As the skies cleared, residents peered out from their homes, ducking under sagging power lines to survey the damage. An 18-wheeler with a green cab sprawled across the highway, flipped upside down. Speed limit signs and telephone poles listed into the streets. Pink insulation peeked through the ripped-out side of a red-brick house in Pasadena. Cars were crushed against trees. Billboards rested 50 feet below where they’d been hung. A UPS truck lay on its side near a Home Depot.

Dana White, 56, has gotten used to hurricanes in the lifetime he'd spent in Deer Park, but nothing could have prepared him for the carnage that he saw as he walked down his street surveying the damage to his neighbors' houses. White was in his garage working on his car when he got the first alert to his phone. He initially brushed it aside, but when a second alert came through minutes later, he rushed indoors. Within 30 seconds, the storm had descended upon him.

One apartment on Dixie Drive had a wall completely torn away, laying bare the life of a 72-year-old woman living in one of the upstairs units: upholstered lounge chairs, blankets and towels piled several feet high. Neighbors shuffled up and down the stairs, helping carry out her medications and family photos.  

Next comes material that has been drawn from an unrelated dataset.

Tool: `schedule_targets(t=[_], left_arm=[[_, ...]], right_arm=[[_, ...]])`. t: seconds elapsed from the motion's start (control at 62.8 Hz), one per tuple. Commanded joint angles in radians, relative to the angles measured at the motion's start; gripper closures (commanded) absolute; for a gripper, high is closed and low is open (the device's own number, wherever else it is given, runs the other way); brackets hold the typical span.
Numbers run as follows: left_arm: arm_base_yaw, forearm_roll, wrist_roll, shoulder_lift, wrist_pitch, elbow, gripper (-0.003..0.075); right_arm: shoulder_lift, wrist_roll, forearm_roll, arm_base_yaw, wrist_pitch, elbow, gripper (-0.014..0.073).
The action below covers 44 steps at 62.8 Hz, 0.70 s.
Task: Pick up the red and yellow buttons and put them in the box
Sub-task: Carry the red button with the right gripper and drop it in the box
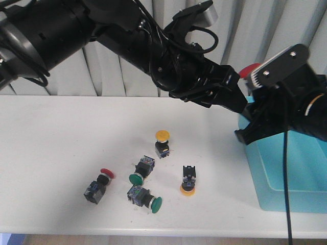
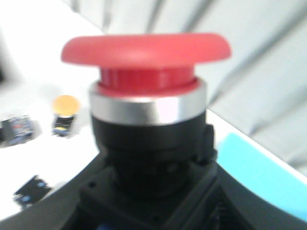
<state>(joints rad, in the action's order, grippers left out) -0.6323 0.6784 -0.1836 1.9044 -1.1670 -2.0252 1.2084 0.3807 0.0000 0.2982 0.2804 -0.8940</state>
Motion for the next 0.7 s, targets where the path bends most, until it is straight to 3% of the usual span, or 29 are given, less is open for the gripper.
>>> schedule_targets(t=[0.0, 0.255, 0.35, 0.51, 0.685], left_arm=[[-0.005, 0.025, -0.008, -0.084, 0.031, -0.027, 0.0203], [-0.005, -0.172, -0.008, -0.135, 0.027, -0.027, 0.0209], [-0.005, -0.288, -0.003, -0.164, 0.027, -0.027, 0.0249], [-0.004, -0.598, 0.048, -0.229, 0.033, -0.027, 0.0409], [-0.004, -0.988, 0.192, -0.289, 0.014, -0.027, 0.0629]], right_arm=[[-0.021, -0.019, 0.0, -0.042, -0.08, -0.034, 0.0594], [-0.026, -0.049, 0.0, -0.118, -0.083, -0.042, 0.0594], [-0.021, -0.115, 0.008, -0.182, -0.083, -0.058, 0.0594], [0.016, -0.256, 0.01, -0.289, -0.07, -0.111, 0.0594], [0.122, -0.264, 0.009, -0.37, 0.034, -0.194, 0.0593]])
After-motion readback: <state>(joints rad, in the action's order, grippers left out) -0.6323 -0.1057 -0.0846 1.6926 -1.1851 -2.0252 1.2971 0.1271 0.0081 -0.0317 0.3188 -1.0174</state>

Billie Liparito and her husband had been inside their RV parked near the Moose Lodge when the rains and winds began to bear down. Their trailer rocked back and forth. The windows started to buckle and crack. They crawled to the bedroom. There was only one window in the bedroom. They figured it would be the safest place. 

The entire thing was over in what was probably five minutes. It felt like forever.

When they opened the door, they saw the damage. The winds had cut a swath of destruction all around their spot just inside the Beltway. It had hit a construction site with a cluster of buildings, collapsing the steel walls of a CrossFit gym. Other RVs by theirs, that had been parked near the Moose Lodge lay on their sides. One had flipped into a detention pond behind the parking lot and lay poking out of the water.

She’s still not sure what made them stay upright. Maybe, she thinks, it was the grace of God.